Senator LEVIN. Senator Bentsen has a bill in, I think it is S. 54, which provides that the judicial review, of the regulatory analysis would, No. 1, be part of judicial review of the final rule. I don't think there would be any interlocutory review permitted. And, No. 2, it would be limited to a determination of whether the regulation was promulgated with deliberate or capricious disregard of the provisions of the bill. Do you think that approach would raise any of the problems that you mentioned?

Mr. GREEN. To the extent that a court said you didn't have enough economists testifying before giving you enough cost estimates, we would still oppose it. There is now judicial review of rules based on an arbitrary, capricious standard and if decisionmakers are reckless or engage in some of the acts in the language you just described, that decision can be overturned-as many of the Consumer Product Safety Commission Standards, as has been mentioned, as been overturned. But giving them the extra hook of regulatory analysis could lead to the kind of delays and burdens which would really potentially shut down agencies or keep admin

istrators from issuing rules knowing there is this additional subsequent review.

Mr. PARKER. Senator, I would certainly want to second that. I think we have to have some faith here in the good faith of the regulators. I don't think it is essential that we conclude that the only way to insure that the agencies are going to carry out their statutory mandates is through an elaborate system of judicial review. Specific directions to the agencies with some congressional oversight and reporting requirements I think would be a sufficient device for insuring that they do, indeed, pay attention to the various factors that should go into the decisionmaking.

Mr. SMITH. One of the best ways, short of having an onerous judicial review, to make sure all the factors are weighed and that cost and noncost factors are seriously and adversarily debated, is to have full participation by the whole spectrum of interests. In that kind of an open forum, full participation assures that all relevant factors can be assessed, so that Monday morning quarterbacking by the judiciary will not be needed.

Senator LEVIN. Even though the legislative veto question is not in the bills before us, I would like to ask Mr. Green a question or two on his comments relative to it.

There are a number of existing laws which contain legislative veto provisions. I am wondering whether you made an analysis of those laws, seen how they work and whether it has resulted in any inundation of the Congress?

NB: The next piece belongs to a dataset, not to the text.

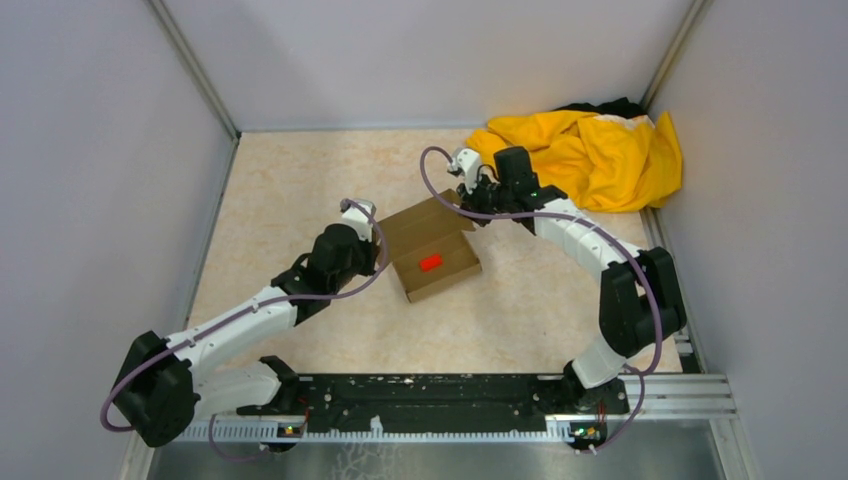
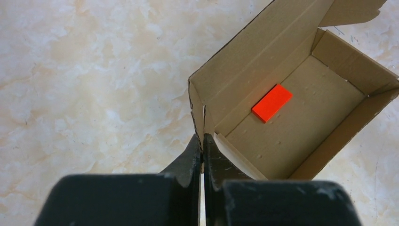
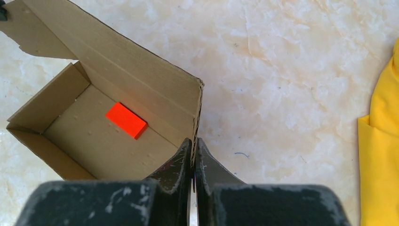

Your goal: Fold the paper box

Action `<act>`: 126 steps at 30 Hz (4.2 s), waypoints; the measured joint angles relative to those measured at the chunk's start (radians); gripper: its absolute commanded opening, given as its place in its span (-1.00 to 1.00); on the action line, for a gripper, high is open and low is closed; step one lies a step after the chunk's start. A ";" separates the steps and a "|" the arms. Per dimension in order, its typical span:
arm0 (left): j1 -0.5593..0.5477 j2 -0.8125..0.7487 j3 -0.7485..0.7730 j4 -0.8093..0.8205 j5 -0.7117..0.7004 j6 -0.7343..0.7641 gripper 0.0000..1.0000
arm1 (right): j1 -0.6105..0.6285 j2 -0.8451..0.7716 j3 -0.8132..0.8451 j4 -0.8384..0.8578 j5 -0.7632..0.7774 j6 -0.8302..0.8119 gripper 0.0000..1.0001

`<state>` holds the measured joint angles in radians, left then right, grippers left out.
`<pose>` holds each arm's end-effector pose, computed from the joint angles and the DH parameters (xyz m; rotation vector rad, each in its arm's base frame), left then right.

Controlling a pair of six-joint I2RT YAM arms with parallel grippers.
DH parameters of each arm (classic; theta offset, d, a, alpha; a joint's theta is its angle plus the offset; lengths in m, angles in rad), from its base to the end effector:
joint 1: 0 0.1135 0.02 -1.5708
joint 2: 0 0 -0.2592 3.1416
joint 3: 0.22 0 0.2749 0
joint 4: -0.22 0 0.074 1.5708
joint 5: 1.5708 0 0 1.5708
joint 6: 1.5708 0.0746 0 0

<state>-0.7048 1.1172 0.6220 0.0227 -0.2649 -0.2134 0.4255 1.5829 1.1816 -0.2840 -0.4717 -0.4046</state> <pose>0.2419 -0.1801 0.2053 0.3337 2.0119 -0.3084 0.3524 0.1969 0.2342 -1.1205 1.9190 0.5415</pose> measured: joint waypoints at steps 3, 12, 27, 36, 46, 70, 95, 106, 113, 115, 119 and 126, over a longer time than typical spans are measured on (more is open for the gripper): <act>0.000 0.000 0.000 -0.002 0.000 -0.003 -0.92 | 0.006 0.000 -0.017 0.018 0.013 0.009 -1.00; 0.000 0.016 0.016 -0.031 -0.026 -0.018 -0.97 | 0.064 -0.013 -0.079 0.074 0.120 0.048 -1.00; 0.004 0.091 0.077 -0.066 -0.093 -0.033 -0.99 | 0.177 -0.099 -0.226 0.217 0.358 0.127 -1.00; 0.008 0.096 0.128 -0.070 -0.132 -0.032 -0.97 | 0.233 -0.111 -0.246 0.307 0.494 0.147 -1.00; 0.011 0.149 0.153 -0.060 -0.157 -0.036 -0.97 | 0.286 -0.100 -0.242 0.316 0.623 0.173 -0.98; 0.012 0.277 0.239 0.001 -0.200 -0.087 -0.95 | 0.330 -0.044 -0.184 0.305 0.897 0.386 -0.96; 0.016 0.464 0.372 0.184 -0.323 -0.047 -0.89 | 0.340 0.040 -0.147 0.459 1.147 0.537 -0.96; 0.045 0.502 0.369 0.228 -0.304 -0.041 -0.91 | 0.338 0.091 -0.147 0.487 1.164 0.629 -0.96; 0.060 0.500 0.303 0.276 -0.270 -0.049 -0.91 | 0.337 0.105 -0.147 0.494 1.163 0.685 -0.98; 0.063 0.487 0.281 0.296 -0.259 -0.053 -0.91 | 0.336 0.108 -0.147 0.494 1.164 0.699 -0.98; 0.069 0.447 0.229 0.323 -0.238 -0.062 -0.91 | 0.336 0.116 -0.147 0.496 1.162 0.730 -1.00; 0.072 0.414 0.179 0.349 -0.217 -0.084 -0.92 | 0.336 0.124 -0.147 0.504 1.163 0.786 -1.00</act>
<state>-0.6323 1.5307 0.8009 0.3717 -0.4824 -0.2974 0.7612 1.7073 1.0344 0.2195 0.6910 0.3813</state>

Mr. GREEN. There was an excellent study which appeared a few years ago by Professor Gellhorn which looked at those few instances where there were legislative vetoes over programs exercised. Their conclusion was it didn't work well and often politicized the decision. A lot of the legislative veto provisions came out of the 1930's, some were more recent in reaction to President Nixon's disregard of congressional intent and they haven't been exercised in the short term. However, if you had H.R. 1776, or the Senate equivalent which is legislative review governmentwide, that raises the specter of what Senator Percy was asking about before-which is Senator Levin glancing at the 100,000 page dockets that Mr. Joseph mentioned previously and with the staff trying to come to a conclusion about whether is it good public policy within 60 days. Senator LEVIN. I think you made a comment about the quantity, though, that would be processed by the Congress. How many, in fact, how many regulations have in fact been vetoed through legislative veto?

Mr. GREEN. I don't know the answer to that.

Senator LEVIN. Second, you talked about a one-house veto. I think you made reference to a one-house veto. You raised questions of constitutionality without getting into them, because that is debated. Would your comments apply equally to a two-house veto? Mr. GREEN. A two-house veto is a little less pregnant. A twohouse veto is better than a one-house veto because two-thirds of the constitutional trinity would be involved in making that law. But it would still in my judgment violate the Constitution because the President would be erased from the process, hence my opening remark that either it is or isn't constitutional. We are still troubled by that procedure.